Faberlab, un poker di storie per raccontare chi c’è dietro prototipi e stampa 3D
Si chiamano Davide, Erica, Ilaria e Samuele, lavorano in viale Europa 4/A a Tradate e sono i volti del laboratorio digitale di Confartigianato Imprese Varese. Attraverso di loro cerchiamo di scoprire perché, Industria 4.0, è tecnologia ma anche, e soprattutto, persone
Apri la porta, trovi chiavi inglesi in plastica 3D miniaturizzate con inciso sopra “Faberlab” (un gadget che va a ruba) e uno spazio che non contiene solo mobili e macchine ma anche, e soprattutto, idee e progetti. Poi la porticina sempre aperta che conduce all’officina.
Non passa neppure un minuto e ti rendi conto che la parola “produzione”, in questi ultimi anni, ha assunto significati sorprendenti. Al Faberlab, avverti solo il scivolare ritmato delle stampanti 3D. Incessante e ipnotico. A farsi sentire, invece, è il brio giovanile. Quella curiosità che è nulla senza la passione e il trasporto di chi, dopo tanta teoria universitaria, si trova catapultato nella pratica che muove l’economia.
In quattro puntate ecco i protagonisti, giovani, dell’officina digitale di Confartigianato Imprese Varese: Davide Baldi, responsabile Faberlab, Erica Contran, Ilaria Restelli e Samuele Corti, l’ultimo arrivato. E iniziamo proprio da lui.
Samuele Corti ha 32 anni, sorride e guarda le macchine. Dice: «Entrare al Faberlab è stato come rovesciare un secchio d’acqua in un bicchiere». Il bicchiere è lui, il secchio è tutto quello che accade nel laboratorio digitale di Tradate. In tre mesi di tirocinio, questo ex-giardiniere diplomato in Agraria – con laurea a Genova in Architettura del paesaggio – ha studiato, capito e imparato. Ma il vero segreto, dice, «è essere come una spugna, perché qui si lavora al Pc e poi si prende in mano quello che vedi sullo schermo: passi dal sogno alla realtà.
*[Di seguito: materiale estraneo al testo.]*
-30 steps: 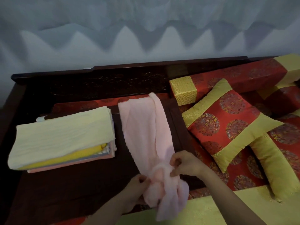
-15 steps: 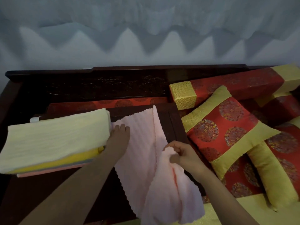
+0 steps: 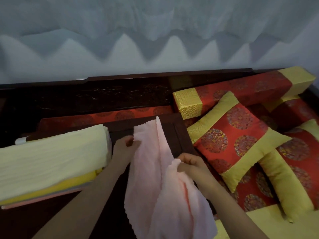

Quest’esperienza mi sta piacendo!».
La parola intorno alla quale gravita la passione di Samuele è “creare”. Al Faberlab si dà forma alle proprie idee ed è facile lasciarsi affascinare da tutto quello che si pensava non potesse essere vero. Finalmente «il bicchiere è entrato nel secchio» perché quello che Samuele ha visto e toccato con mano, ora gli è rimasto dentro.
E scorre ogni giorno, e tutte le volte, che questo giovane apre la porta della sala macchine del Faberlab, legge il “Welcome” che ci sta sopra e si mette in moto. Proprio come fanno le stampanti 3D. Ma in questa officina Samuele sta creando anche il suo futuro.
Che, come spesso accade, non ha ancora una forma definita: «Sono architetto e mi piacerebbe abbinare le mie conoscenze tecniche a qualcosa di concreto. Ho un debole per la stampante a resina, mi piace la sua precisione, è stimolante vedere come si assemblano gli oggetti». Un flirt improvviso che Samuele cercherà di mettere a profitto nel «lavorare con le piante: la stampa 3D semplifica le cose, e anche il lavoro si semplifica».